Carvalho explica que os peixes que nadam próximos ao Cantinho do Céu não merecem a desconfiança na hora de irem para o prato. “Dá para comer, é bom, gostoso. Os que eu comi estão aprovados. Comi tilápia e cará”, afirma. Quando concedeu a entrevista, o pescador frequentava a Billings havia três semanas.

O porteiro Fabiano Roberto Pereira da Silva, 56 anos, tem a paixão pela pescaria no sangue, desde que morava no Recife. Da Billings, já tirou de 14 kg a 20 kg de peixes a cada dia em que esteve às margens da represa. “A gente divide entre todo mundo. É um peixe bom. Não é contaminado, não.”

Em setembro, centenas de peixes apareceram mortos em outro ponto da Billings, na cidade de São Bernardo do Campo, no ABC.

Riscos

Professora doutora do Instituto de Biociências da Universidade Estadual Paulista (Unesp), Aline Dal’Olio Gomes afirma que não é recomendado comer os peixes da Billings.

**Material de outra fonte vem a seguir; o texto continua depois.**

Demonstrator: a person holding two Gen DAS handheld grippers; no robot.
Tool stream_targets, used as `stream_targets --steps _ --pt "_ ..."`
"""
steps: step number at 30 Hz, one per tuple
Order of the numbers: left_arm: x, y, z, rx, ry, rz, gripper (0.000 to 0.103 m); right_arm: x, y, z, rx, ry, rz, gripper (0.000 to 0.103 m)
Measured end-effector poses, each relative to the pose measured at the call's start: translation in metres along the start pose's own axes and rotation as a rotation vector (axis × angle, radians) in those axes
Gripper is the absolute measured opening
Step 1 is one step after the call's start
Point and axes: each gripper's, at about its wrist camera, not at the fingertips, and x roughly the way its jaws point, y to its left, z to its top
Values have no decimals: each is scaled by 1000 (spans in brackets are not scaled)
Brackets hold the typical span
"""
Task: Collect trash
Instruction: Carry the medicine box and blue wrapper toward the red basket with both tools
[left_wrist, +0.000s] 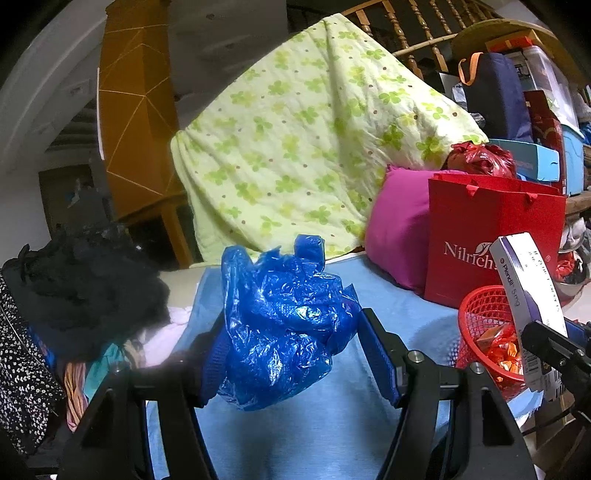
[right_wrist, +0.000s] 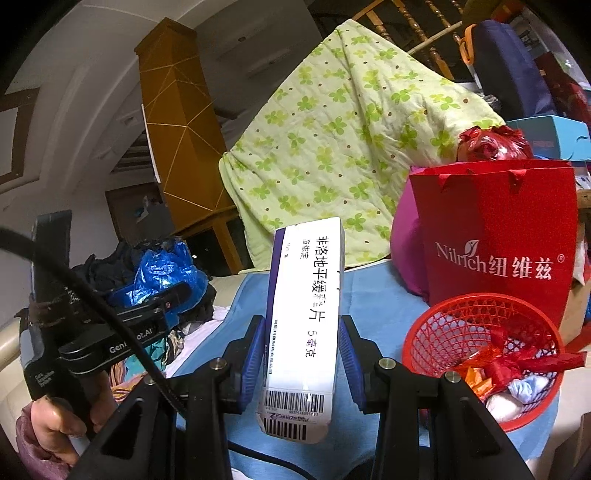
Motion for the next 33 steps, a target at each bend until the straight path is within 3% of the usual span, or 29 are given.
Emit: stream_targets --steps 33 --pt "6 -55 5 109 24 -64 69 -26 -56 1 107 -36 -51 42"
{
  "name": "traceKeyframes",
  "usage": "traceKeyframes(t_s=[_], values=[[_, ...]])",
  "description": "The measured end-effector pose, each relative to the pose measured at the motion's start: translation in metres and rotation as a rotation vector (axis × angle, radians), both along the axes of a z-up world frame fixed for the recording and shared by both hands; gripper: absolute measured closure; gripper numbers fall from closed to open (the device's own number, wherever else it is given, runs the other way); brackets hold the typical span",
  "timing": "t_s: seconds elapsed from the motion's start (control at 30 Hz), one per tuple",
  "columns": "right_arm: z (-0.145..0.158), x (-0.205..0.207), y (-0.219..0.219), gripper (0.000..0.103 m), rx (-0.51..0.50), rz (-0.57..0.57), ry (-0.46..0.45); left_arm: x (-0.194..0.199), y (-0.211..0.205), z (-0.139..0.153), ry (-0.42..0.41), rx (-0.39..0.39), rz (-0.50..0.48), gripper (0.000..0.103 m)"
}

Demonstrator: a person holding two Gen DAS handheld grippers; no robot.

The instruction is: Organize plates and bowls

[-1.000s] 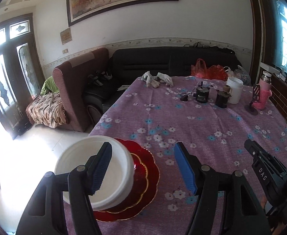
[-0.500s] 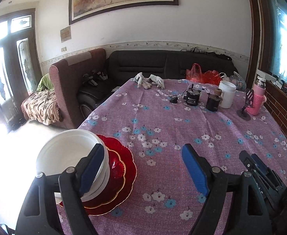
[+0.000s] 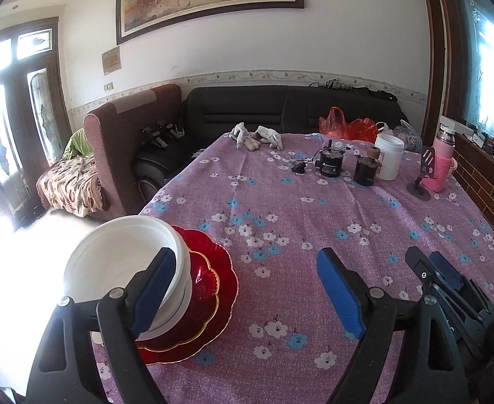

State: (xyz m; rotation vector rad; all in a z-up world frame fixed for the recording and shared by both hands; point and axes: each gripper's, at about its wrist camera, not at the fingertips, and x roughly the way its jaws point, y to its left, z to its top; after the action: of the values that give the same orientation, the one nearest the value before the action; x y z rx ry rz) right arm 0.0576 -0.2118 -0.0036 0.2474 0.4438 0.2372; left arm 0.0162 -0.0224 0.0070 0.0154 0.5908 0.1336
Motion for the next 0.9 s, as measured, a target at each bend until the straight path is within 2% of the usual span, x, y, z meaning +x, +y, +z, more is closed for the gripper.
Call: traceKeyframes(t_s=[0.23,0.57,0.67,0.9], values=[[0.014,-0.027,0.053,0.046,-0.063,0.152,-0.095,-0.020,0.039,0.014,-0.047,-0.021,0.083,0.012],[0.026,-0.051,0.129,0.042,-0.093,0.317,-0.119,-0.047,0.108,0.023,-0.079,0.003,0.242,0.006],[0.024,-0.058,0.151,0.042,-0.097,0.365,-0.111,-0.053,0.129,0.021,-0.075,-0.013,0.279,0.006],[0.018,-0.073,0.188,0.042,-0.141,0.440,-0.115,-0.063,0.160,0.014,-0.056,-0.025,0.309,0.004]])
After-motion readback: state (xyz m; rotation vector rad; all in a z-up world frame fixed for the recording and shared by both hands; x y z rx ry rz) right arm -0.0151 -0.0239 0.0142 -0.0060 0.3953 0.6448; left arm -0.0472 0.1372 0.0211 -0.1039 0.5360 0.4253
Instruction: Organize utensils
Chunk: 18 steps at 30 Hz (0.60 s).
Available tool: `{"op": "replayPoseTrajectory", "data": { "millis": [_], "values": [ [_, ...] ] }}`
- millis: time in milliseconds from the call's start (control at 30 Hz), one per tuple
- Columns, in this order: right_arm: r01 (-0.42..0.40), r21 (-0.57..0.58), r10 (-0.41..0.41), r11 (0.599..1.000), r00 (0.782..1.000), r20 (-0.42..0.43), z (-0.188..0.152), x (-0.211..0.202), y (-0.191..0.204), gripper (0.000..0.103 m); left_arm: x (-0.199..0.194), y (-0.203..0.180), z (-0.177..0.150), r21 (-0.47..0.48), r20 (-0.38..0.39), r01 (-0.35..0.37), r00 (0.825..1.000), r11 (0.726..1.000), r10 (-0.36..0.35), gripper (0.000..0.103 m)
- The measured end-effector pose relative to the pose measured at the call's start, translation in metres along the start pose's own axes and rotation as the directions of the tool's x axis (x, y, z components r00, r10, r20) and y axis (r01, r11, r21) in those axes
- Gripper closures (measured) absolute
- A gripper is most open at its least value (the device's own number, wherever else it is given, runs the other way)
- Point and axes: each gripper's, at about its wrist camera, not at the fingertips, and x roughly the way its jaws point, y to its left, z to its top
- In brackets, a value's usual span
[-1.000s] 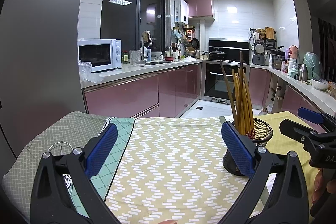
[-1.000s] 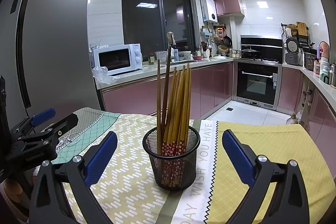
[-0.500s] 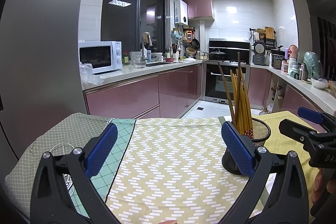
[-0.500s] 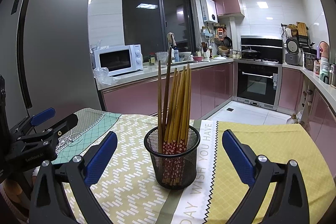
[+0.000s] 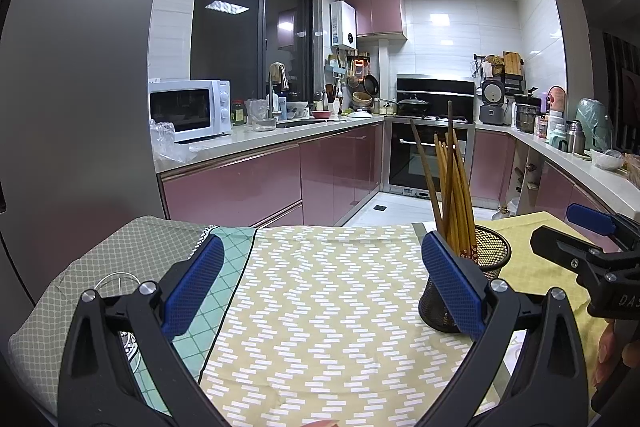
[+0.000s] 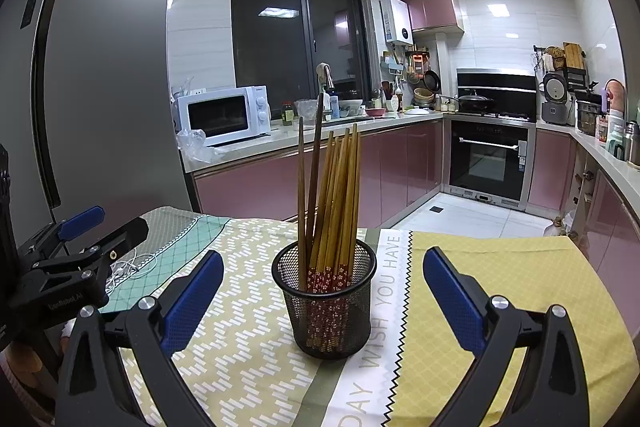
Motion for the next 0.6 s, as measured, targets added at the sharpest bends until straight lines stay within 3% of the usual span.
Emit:
{"op": "replayPoseTrajectory", "data": {
  "millis": [600],
  "values": [
    [0.001, 0.002, -0.001, 1.000, 1.000, 0.006, -0.0016, -0.0011, -0.0013, 0.006, -0.0006, 0.0001, 0.0016, -0.004, 0.002, 0.000, 1.000, 1.000, 0.000, 0.006]
  ]
}}
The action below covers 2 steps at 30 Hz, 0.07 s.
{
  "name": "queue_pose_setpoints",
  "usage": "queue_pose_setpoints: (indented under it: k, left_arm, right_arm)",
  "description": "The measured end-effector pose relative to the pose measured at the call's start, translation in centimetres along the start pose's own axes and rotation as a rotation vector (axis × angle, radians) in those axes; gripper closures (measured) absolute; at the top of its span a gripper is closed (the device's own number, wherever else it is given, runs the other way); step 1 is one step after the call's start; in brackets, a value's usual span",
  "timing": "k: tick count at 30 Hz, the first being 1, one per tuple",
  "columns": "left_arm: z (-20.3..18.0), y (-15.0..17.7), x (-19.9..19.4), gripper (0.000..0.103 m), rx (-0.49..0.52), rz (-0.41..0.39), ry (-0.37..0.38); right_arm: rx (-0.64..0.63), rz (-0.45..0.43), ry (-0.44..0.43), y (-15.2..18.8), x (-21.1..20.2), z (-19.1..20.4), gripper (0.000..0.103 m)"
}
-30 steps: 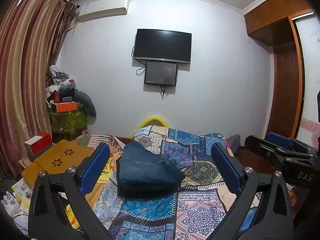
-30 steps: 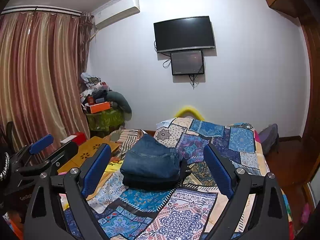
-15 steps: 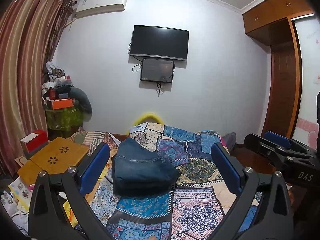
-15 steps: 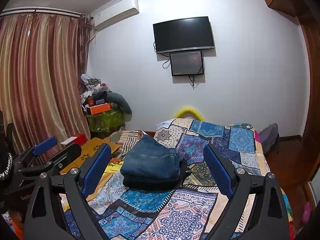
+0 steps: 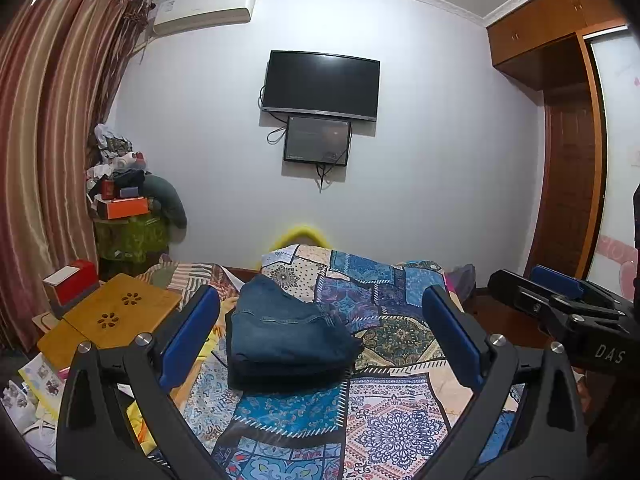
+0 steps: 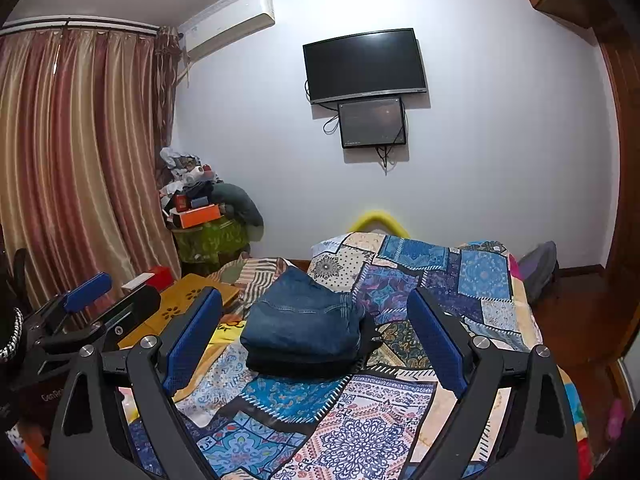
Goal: Fold large clothes
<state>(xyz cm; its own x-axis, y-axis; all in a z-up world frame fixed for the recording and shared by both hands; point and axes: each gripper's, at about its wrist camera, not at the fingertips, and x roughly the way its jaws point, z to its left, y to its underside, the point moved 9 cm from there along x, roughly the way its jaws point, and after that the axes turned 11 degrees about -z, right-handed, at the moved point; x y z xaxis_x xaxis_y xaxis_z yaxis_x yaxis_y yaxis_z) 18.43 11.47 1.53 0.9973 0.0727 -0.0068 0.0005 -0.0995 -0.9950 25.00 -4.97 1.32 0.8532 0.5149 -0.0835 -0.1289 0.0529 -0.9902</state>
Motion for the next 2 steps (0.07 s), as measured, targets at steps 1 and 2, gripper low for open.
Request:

“Um estudo realizado, em 2012, em diversos pontos do reservatório, incluindo a região próxima ao Cantinho do Céu, encontrou a presença de concentrações elevadas de metais como: alumínio, cobre, cromo, magnésio e zinco, nos tecidos de peixes das espécies tilápia, lambari, cará e traíra”, afirma a professora, citando também a presença de bactérias produtoras de cianotoxinas.

A professora afirma que o consumo frequente de peixes potencialmente contaminados pode trazer sérios riscos à saúde.

Diretora do Centro de Recursos Hídricos do Instituto de Pesca, vinculado à Secretaria de Agricultura e Abastecimento do Estado de São Paulo, Luciana Carvalho Bezerra de Menezes afirma que pesquisas mostram que a ocorrência de algas e cianobactérias podem comprometer a qualidade do peixe em relação ao sabor, conhecido popularmente como gosto de barro, inseticida e mofo.

“Não temos evidências de que ter gosto de barro represente um prejuízo à saúde do peixe e, consequentemente, à qualidade da carne. Porém, o excesso dos nutrientes e poluentes nos ambientes aquáticos podem indicar a presença de outros contaminantes, como metais pesados (chumbo, cromo, mercúrio, zinco, entre outros), que podem se acumular nas vísceras e na musculatura dos peixes, com concentrações que ultrapassem os valores estabelecidos pela legislação brasileira e internacional”, diz Luciana.

A especialista também afirma que a Billings é um ambiente poluído e que são necessários mais estudos para avaliar o risco do consumo dos peixes. Entretanto, diz que a represa sofre “elevada degradação ambiental” provocada, inclusive, pelo lançamento de bactérias originadas de esgoto doméstico, como bactérias de origem de esgoto doméstico Escherichia coli.

“Trabalhos do Instituto de Pesca reforçam os dados de degradação e de maneira geral vinculam restrições aos contatos primário e secundários com a água, como por exemplo usos para recreação e pesca”, diz.